Data Science Engineering

Bioinformatics and data analysis projects that combine computational methods with biological insights to solve complex research questions and extract meaningful patterns.

Converting Grayscale to Color Using U-Net Image-to-Image Translation

U-Net Image Colorization Research Poster - Alizee Wouters, Mia Waksman, Michelle Ly, and Lucia Kajganic

Automatic colorization of grayscale images using U-Net architecture trained on STL-10 dataset (10,000 training images). Two approaches were evaluated: L1 + Perceptual Loss (VGG16) for saturated colors, and L1 Loss alone for higher accuracy. The 4-layer encoder-decoder architecture with 1,024-channel bottleneck achieves strong results on common features while maintaining appropriate uncertainty for ambiguous elements.

Project Repository

Complete U-Net implementation with training pipeline, loss functions, and evaluation metrics available on GitHub.

View on GitHub

Model Architecture

  • U-Net with 4 encoding/decoding layers
  • L1 + Perceptual Loss (VGG16)
  • Adam optimizer with data augmentation
  • Trained on Google Colab T4 GPU

Protein Secondary Structure Prediction Using ESM and Random Forests

This project focused on predicting the secondary structure of proteins from their amino acid sequences.
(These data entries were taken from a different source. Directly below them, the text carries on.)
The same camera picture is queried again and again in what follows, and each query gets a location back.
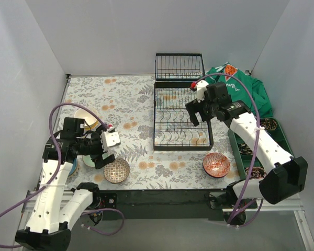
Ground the orange patterned bowl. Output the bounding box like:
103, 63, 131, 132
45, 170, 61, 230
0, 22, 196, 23
203, 152, 230, 178

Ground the green shirt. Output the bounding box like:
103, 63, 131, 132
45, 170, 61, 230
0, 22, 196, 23
205, 62, 273, 118

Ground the green compartment tray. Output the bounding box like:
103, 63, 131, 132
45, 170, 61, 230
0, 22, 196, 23
228, 118, 293, 180

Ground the purple cable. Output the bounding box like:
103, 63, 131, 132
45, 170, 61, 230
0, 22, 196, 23
193, 73, 264, 227
0, 102, 125, 248

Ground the black wire dish rack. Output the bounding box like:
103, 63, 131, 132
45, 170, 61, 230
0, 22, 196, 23
153, 53, 214, 151

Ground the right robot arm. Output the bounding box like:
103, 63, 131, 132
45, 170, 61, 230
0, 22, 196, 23
185, 80, 308, 208

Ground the blue bowl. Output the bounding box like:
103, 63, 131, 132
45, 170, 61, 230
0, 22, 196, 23
69, 159, 79, 176

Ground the floral patterned table mat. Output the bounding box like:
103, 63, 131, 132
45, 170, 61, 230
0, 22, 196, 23
59, 75, 240, 190

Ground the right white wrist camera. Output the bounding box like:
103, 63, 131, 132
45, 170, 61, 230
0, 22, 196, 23
190, 80, 209, 102

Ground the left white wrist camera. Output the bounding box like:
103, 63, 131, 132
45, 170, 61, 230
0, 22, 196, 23
101, 126, 121, 151

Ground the brown patterned bowl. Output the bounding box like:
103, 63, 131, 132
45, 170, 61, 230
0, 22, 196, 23
104, 158, 130, 184

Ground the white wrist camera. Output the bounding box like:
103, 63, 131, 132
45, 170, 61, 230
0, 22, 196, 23
101, 126, 121, 151
190, 80, 209, 102

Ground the cream bowl with yellow stripe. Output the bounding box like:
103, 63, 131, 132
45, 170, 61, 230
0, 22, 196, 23
84, 120, 100, 131

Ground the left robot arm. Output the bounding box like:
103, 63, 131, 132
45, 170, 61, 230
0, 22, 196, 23
15, 117, 120, 250

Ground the cream ceramic bowl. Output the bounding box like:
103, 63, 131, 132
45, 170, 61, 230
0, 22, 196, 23
74, 108, 98, 123

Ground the mint green bowl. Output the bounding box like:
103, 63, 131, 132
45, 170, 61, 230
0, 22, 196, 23
82, 155, 95, 168

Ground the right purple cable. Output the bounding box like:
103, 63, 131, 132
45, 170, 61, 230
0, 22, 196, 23
193, 73, 264, 227

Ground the aluminium front rail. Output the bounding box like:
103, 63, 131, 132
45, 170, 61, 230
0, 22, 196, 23
20, 189, 304, 212

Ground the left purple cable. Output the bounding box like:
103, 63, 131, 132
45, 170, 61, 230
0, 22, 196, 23
0, 102, 125, 248

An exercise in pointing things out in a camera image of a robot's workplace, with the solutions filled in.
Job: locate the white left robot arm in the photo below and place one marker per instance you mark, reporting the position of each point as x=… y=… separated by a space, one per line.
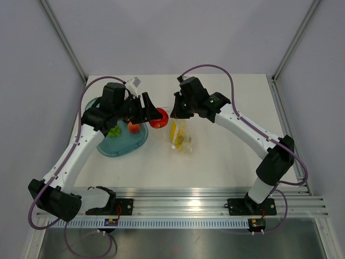
x=52 y=193

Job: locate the yellow banana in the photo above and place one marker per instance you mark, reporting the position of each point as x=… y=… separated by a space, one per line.
x=173 y=132

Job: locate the right aluminium frame post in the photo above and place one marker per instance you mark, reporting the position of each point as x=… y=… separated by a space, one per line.
x=298 y=35

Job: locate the teal plastic tray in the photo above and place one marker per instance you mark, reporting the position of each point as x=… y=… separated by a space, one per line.
x=121 y=143

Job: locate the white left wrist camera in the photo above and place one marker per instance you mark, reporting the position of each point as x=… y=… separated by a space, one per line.
x=132 y=86

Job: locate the left aluminium frame post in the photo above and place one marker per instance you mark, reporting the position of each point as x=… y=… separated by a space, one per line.
x=52 y=18

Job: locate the green grapes bunch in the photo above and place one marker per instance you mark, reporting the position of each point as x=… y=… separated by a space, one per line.
x=114 y=132

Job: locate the aluminium mounting rail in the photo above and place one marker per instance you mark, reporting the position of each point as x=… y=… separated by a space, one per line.
x=209 y=202

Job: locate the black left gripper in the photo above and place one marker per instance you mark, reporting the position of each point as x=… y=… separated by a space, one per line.
x=150 y=111

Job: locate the orange peach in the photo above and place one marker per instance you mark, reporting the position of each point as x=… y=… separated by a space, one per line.
x=133 y=128

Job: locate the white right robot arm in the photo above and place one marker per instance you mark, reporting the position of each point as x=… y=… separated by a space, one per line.
x=275 y=152

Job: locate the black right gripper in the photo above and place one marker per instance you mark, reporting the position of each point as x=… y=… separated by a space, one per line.
x=177 y=113

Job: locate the aluminium frame post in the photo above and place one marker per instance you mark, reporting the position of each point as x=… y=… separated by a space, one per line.
x=52 y=18
x=298 y=35

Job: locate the red apple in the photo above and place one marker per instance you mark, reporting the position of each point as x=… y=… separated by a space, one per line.
x=160 y=123

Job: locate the white slotted cable duct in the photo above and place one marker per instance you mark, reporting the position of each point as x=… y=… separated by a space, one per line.
x=141 y=223

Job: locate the clear zip top bag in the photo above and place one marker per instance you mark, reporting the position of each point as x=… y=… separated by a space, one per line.
x=184 y=141

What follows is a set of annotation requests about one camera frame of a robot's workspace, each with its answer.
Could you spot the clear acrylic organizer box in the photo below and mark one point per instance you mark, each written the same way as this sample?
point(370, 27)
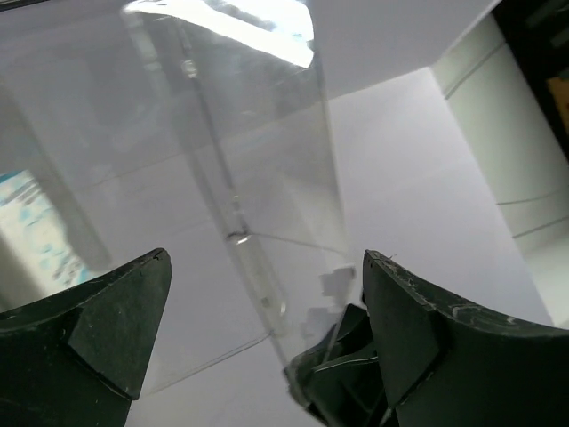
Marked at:
point(200, 127)

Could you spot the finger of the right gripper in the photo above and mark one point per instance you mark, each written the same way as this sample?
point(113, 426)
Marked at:
point(338, 381)

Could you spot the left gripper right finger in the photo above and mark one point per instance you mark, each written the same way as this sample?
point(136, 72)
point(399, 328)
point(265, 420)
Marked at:
point(448, 361)

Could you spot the cotton pad pack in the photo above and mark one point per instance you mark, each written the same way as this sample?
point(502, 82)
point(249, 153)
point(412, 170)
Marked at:
point(37, 259)

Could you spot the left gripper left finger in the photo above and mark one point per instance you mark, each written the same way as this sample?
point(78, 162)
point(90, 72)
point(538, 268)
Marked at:
point(80, 357)

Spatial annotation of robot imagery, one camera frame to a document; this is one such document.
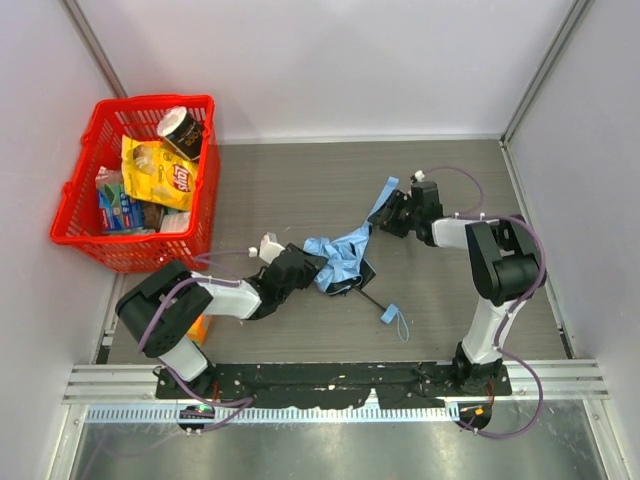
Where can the blue green sponge pack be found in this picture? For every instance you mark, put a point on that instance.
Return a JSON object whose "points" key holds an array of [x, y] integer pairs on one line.
{"points": [[119, 213]]}

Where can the light blue folding umbrella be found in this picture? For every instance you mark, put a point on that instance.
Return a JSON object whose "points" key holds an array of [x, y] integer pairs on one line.
{"points": [[347, 269]]}

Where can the black cylindrical snack can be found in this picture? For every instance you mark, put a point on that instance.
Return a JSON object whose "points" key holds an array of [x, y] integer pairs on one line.
{"points": [[183, 132]]}

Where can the orange yellow sponge box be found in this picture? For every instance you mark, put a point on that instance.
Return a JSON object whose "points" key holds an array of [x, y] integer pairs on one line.
{"points": [[198, 331]]}

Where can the yellow Lays chip bag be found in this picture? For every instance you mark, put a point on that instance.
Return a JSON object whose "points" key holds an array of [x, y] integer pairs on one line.
{"points": [[156, 174]]}

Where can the red plastic shopping basket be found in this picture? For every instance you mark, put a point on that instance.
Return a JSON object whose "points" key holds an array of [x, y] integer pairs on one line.
{"points": [[77, 222]]}

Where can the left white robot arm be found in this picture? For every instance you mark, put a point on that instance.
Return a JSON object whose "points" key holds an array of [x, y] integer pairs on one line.
{"points": [[159, 312]]}

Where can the white slotted cable duct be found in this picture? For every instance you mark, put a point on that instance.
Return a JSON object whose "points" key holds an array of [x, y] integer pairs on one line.
{"points": [[168, 413]]}

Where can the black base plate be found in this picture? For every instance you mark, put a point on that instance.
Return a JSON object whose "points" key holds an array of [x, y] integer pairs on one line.
{"points": [[342, 385]]}

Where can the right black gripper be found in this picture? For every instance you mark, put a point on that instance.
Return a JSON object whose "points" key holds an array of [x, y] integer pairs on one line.
{"points": [[392, 213]]}

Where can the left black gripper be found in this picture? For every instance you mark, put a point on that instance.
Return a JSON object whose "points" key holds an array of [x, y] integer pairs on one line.
{"points": [[306, 263]]}

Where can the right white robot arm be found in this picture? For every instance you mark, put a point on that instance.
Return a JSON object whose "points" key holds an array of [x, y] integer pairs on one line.
{"points": [[507, 267]]}

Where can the white small box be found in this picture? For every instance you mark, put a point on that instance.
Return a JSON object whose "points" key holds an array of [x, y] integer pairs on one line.
{"points": [[175, 222]]}

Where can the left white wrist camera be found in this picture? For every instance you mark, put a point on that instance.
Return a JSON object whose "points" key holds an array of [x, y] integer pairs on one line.
{"points": [[268, 250]]}

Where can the brown snack package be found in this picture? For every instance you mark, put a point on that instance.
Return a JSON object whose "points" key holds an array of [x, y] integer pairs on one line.
{"points": [[152, 214]]}
Representations were extracted using Meta AI's ESM (Evolutionary Scale Modeling), a pre-trained transformer-based protein language model. These embeddings were used as input features for a Random Forest classifier to assign secondary structure labels (e.g., helix, strand, turn) to individual amino acids. The final predictions were evaluated using Codabench, with the model achieving strong performance by combining deep learning-based representations with classical machine learning techniques.

Project Repository

Complete implementation available on GitHub with detailed documentation, code, and methodology.

View on GitHub

Model Performance

Overall Accuracy:62%
Weighted Avg F1-Score:0.56
Best Class (Helix):F1: 0.79
Dataset Size:25,000 samples

Intron-Exon Classification Using DNA Language Models

This project focused on identifying intron and exon regions within genomic DNA sequences. Using labeled nucleotide sequences, the task was framed as a binary classification problem where each base was assigned a label indicating whether it belonged to an exon (1) or intron (0). The approach incorporated advanced DNA language models to extract contextual embeddings from raw sequences. Model experimentation included traditional classifiers and modern transformer-based architectures capable of processing long-range dependencies. Final predictions were evaluated on Codabench for nucleotide-level accuracy, demonstrating the effectiveness of language modeling in genomic sequence analysis.

Project Repository

Complete implementation with DNA language models, preprocessing pipelines, and evaluation metrics available on GitHub.

View on GitHub

Genomic Applications

  • Gene annotation and genome assembly
  • Alternative splicing detection
  • Variant impact prediction
  • Personalized medicine and drug discovery

SNP Caller – Identifying Genetic Variants from Sequencing Data

This two-part project involved developing a single nucleotide polymorphism (SNP) caller to identify and characterize genetic variation in a specific individual based on sequencing data. In Part 1, the task was to extract sequencing reads from a BAM file that overlapped known putative SNP positions. For each SNP position, the observed bases, their corresponding quality scores (Phred scores), and the read identifiers were collected. In Part 2, the objective was to estimate the genotype probabilities (AA, AB, BB) for each SNP site using the data collected in Part 1. A probabilistic model was implemented to compute posterior genotype probabilities based on observed base calls and their associated quality scores, using log probabilities and the log-sum-exp trick to ensure numerical stability during inference.

Project Repository

Complete SNP calling pipeline with BAM file processing, quality score analysis, and genotype probability estimation available on GitHub.

View on GitHub

Technical Implementation

  • BAM file parsing and read extraction
  • Phred quality score analysis
  • Probabilistic genotype inference
  • Log-sum-exp numerical stability

Transcript Abundance Estimation with the EM Algorithm

This project used the Expectation-Maximization (EM) algorithm to estimate the relative abundances of RNA isoforms from RNA-seq data. Following the RSEM framework, sequencing reads were mapped to two isoforms with differing effective lengths, and isoform proportions were iteratively updated based on read compatibility. The project included both a manual derivation and a Python implementation of the EM procedure. Experiments showed that isoform length significantly impacts abundance estimates, with longer isoforms receiving lower weight due to reduced sequencing probability. When lengths were equal, estimates were unbiased and evenly distributed.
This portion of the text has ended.